Ubuntu 18.04 has python 3.6 preinstalled. So we will work with python 3.6.

create virtual environment

$ sudo apt-get install -y python3-venv
$ mkdir environments
$ cd environments
$ python3 -m venv pytorch-env
$ source pytorch-env/bin/activate	# use environment

on success, we should see

(pytorch-env) user-name@user-pc:~/environments$

install pytorch

if pip3 is not installed, install with

$ sudo apt-get install -y pip3

then

$ pip3 install torch torchvision

Prepare imagenet dataset

The official site for imagenet goes down periodically, the fastest and easiest way to downlad the ILSVRC2012 dataset is from http://academictorrents.com/browse.php?search=imagenet. There are 1.2 milion iamges of 1000 categories totalling around 150GB.

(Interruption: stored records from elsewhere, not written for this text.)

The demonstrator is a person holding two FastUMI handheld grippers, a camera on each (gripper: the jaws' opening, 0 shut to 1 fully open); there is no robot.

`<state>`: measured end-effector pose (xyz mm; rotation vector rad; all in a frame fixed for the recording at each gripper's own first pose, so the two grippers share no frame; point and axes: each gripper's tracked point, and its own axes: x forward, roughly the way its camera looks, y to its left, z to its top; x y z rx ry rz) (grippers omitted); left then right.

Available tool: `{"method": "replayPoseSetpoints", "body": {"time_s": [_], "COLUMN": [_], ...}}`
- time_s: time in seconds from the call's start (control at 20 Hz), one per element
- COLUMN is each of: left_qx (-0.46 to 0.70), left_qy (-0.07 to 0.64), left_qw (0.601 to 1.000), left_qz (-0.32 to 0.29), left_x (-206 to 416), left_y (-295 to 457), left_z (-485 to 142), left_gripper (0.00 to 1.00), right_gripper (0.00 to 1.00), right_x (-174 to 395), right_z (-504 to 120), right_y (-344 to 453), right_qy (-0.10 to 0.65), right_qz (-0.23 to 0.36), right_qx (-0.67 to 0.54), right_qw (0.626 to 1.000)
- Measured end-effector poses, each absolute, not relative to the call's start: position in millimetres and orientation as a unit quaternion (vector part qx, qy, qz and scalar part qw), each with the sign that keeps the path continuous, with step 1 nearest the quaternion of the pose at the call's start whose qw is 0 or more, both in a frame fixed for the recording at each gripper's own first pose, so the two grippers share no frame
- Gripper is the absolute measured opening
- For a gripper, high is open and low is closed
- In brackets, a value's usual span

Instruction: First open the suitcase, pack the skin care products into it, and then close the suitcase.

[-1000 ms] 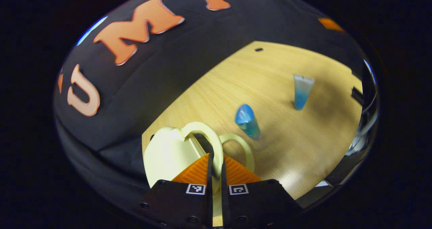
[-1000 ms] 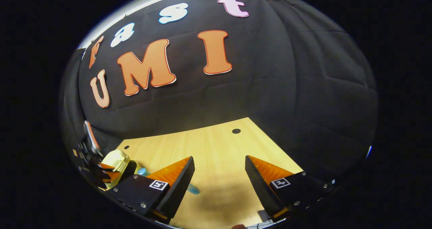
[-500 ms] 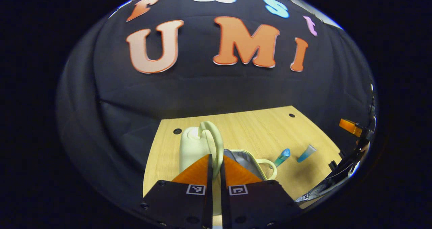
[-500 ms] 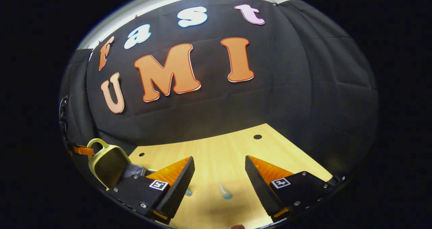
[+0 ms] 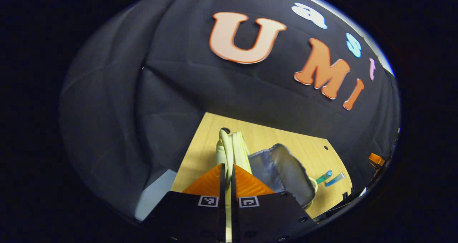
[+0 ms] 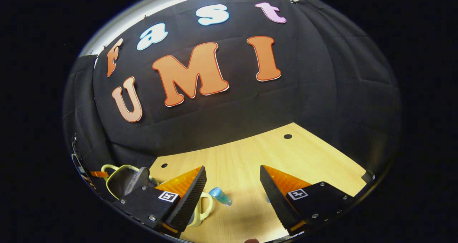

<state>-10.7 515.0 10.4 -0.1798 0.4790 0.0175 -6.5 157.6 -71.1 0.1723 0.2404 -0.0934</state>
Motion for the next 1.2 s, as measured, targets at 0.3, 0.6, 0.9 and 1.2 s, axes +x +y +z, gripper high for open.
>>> {"method": "replayPoseSetpoints", "body": {"time_s": [0.3,0.6,0.9,1.2], "left_qx": [-0.145,-0.114,-0.015,0.03], "left_qy": [0.315,0.379,0.329,0.116], "left_qw": [0.936,0.911,0.929,0.975], "left_qz": [0.057,0.113,0.168,0.188], "left_x": [-9,-11,-10,4], "left_y": [595,623,643,556], "left_z": [-107,-172,-119,47], "left_gripper": [0.07,0.1,1.0,0.97], "right_gripper": [0.95,0.95,0.95,0.95], "right_x": [1,-2,-1,6], "right_z": [-76,-85,-92,-95], "right_y": [176,169,153,141], "right_qy": [0.135,0.15,0.151,0.151], "right_qz": [-0.055,-0.072,-0.078,-0.055], "right_qx": [0.09,0.065,0.065,0.045], "right_qw": [0.985,0.984,0.983,0.986]}}
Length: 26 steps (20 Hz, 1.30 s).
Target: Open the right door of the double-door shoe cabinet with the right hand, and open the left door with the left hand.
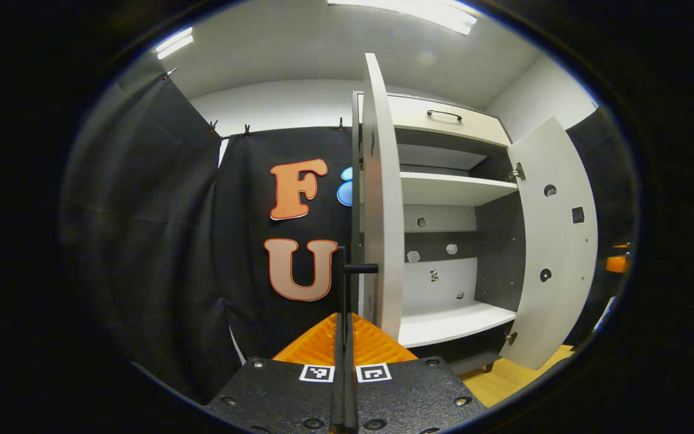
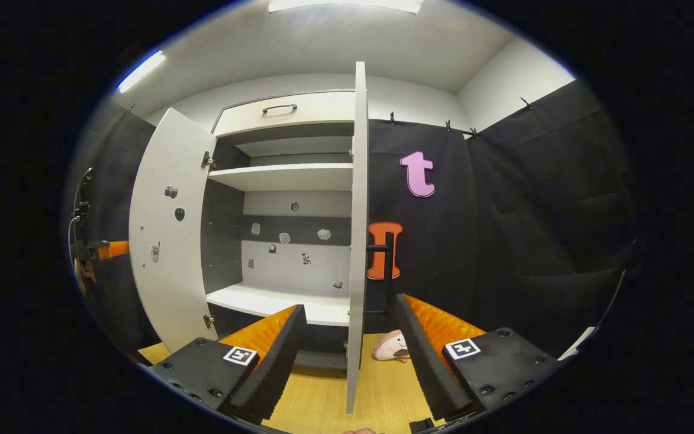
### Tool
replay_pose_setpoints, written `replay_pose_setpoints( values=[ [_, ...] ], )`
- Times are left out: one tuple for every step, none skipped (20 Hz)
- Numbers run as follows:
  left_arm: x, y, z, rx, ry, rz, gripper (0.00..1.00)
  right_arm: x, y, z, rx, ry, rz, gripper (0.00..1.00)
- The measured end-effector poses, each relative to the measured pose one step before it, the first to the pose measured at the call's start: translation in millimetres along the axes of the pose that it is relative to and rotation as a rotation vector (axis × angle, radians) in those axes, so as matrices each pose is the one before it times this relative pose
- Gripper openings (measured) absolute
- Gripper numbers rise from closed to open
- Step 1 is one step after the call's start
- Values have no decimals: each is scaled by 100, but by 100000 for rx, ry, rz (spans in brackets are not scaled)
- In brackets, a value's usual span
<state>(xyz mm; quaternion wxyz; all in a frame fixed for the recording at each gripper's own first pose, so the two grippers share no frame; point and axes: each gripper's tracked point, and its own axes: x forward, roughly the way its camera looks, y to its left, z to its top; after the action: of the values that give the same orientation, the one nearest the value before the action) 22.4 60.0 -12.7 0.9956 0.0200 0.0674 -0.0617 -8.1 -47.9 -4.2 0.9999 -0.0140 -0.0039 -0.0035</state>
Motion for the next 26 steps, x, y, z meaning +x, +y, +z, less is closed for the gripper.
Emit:
replay_pose_setpoints(
  values=[
    [-805, -661, 212, -1209, 164, -156, 2, 120, 185, -392, 106, 625, 353, 98],
    [-897, -282, -20, -879, 203, 779, 0, -8, 258, -345, 295, 813, 982, 98],
    [-745, -424, 63, -1272, -215, 686, 0, 177, 388, -189, 584, 619, 1586, 98],
    [-722, -626, 267, -953, -245, 64, 0, 165, 306, -103, 578, 565, 1332, 98],
    [-557, -547, 170, -535, -164, 820, 0, 108, 206, -111, 259, 263, 928, 98],
    [-581, -500, 132, -70, -32, 1158, 0, 60, 46, 246, -113, -315, 618, 98],
    [-318, -733, -155, -764, 404, 592, 0, -11, 16, 93, -275, -583, 158, 98],
    [-213, -653, 24, -1549, 49, 327, 0, 5, 24, 177, -242, -699, 58, 98],
    [-167, -734, -90, -1333, 288, -144, 0, 26, 30, 152, -116, -826, 192, 98],
    [-127, -410, -33, -1439, -88, 768, 0, 84, -15, 232, 10, -712, 177, 98],
    [-43, 134, 51, -751, -820, 2463, 0, 9, -61, 60, 116, -563, 25, 98],
    [61, -341, 8, 90, -450, 643, 0, 52, -94, 106, 164, -369, -49, 98],
    [214, -293, -244, 1101, -71, 1070, 16, -68, -126, -33, 331, -98, -104, 98],
    [-222, -217, -69, 1677, 132, 703, 21, 31, -71, 69, 440, -94, -108, 98],
    [171, -357, -137, 1600, 140, 146, 36, -28, -56, 51, 397, -115, -155, 98],
    [-160, -438, 94, 1252, -502, -1358, 41, -119, -85, 96, 284, -181, -178, 98],
    [-41, -825, 208, 500, -1025, -2237, 63, -75, -74, 39, 173, -342, -255, 98],
    [-6, -348, 62, 270, -533, -1077, 64, 12, -14, 108, 198, -265, -356, 98],
    [-53, -301, -76, 45, -13, -1301, 65, -33, -20, 65, 323, -210, -218, 98],
    [-43, -267, 102, 159, -132, -843, 73, 21, 61, 123, 415, -196, 97, 98],
    [209, -198, 68, -254, -790, -245, 92, -16, 74, -5, 347, -142, 199, 98],
    [37, -100, 303, -756, -1206, -420, 99, 33, 42, 75, 220, -165, 150, 98],
    [80, -139, 304, -935, -1261, -636, 94, 5, -22, 26, 89, -170, -30, 98],
    [-17, -89, 211, -567, -912, -407, 94, 0, -22, 111, 90, -222, -263, 100],
    [-70, 139, -60, 236, -601, 260, 94, 12, -51, 80, 79, -135, -364, 98],
    [43, 81, -1, 939, -342, 549, 92, 45, -16, -2, 170, -34, -327, 98]
  ],
)
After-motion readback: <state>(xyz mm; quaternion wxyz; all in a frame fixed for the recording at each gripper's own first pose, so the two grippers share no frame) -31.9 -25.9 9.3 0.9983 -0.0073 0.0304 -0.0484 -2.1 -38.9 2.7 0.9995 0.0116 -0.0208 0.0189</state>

To batch extract the files and move them into corrected folders, use a combination of the following scripts

extract.sh

for a in $(ls -1 *.tar); 
do 
	mkdir ${a%.*};
	tar -xvf $a -C ${a%.*}; 
done

extractAndRemove.sh

for a in $(ls -1 *.tar); 
do 
	mkdir ${a%.*};
	tar -xvf $a -C ${a%.*}; 
	rm $a;
done

removeTars.sh

for a in $(ls -1 *.tar); 
do 
	rm $a; 
done

This script helps to put validation images into folders. The resultant folder structure should look like

ILSVRC2012_folder
	train
		n01440764
		n01443537
		...
	val
		n01440764
		n01443537
		...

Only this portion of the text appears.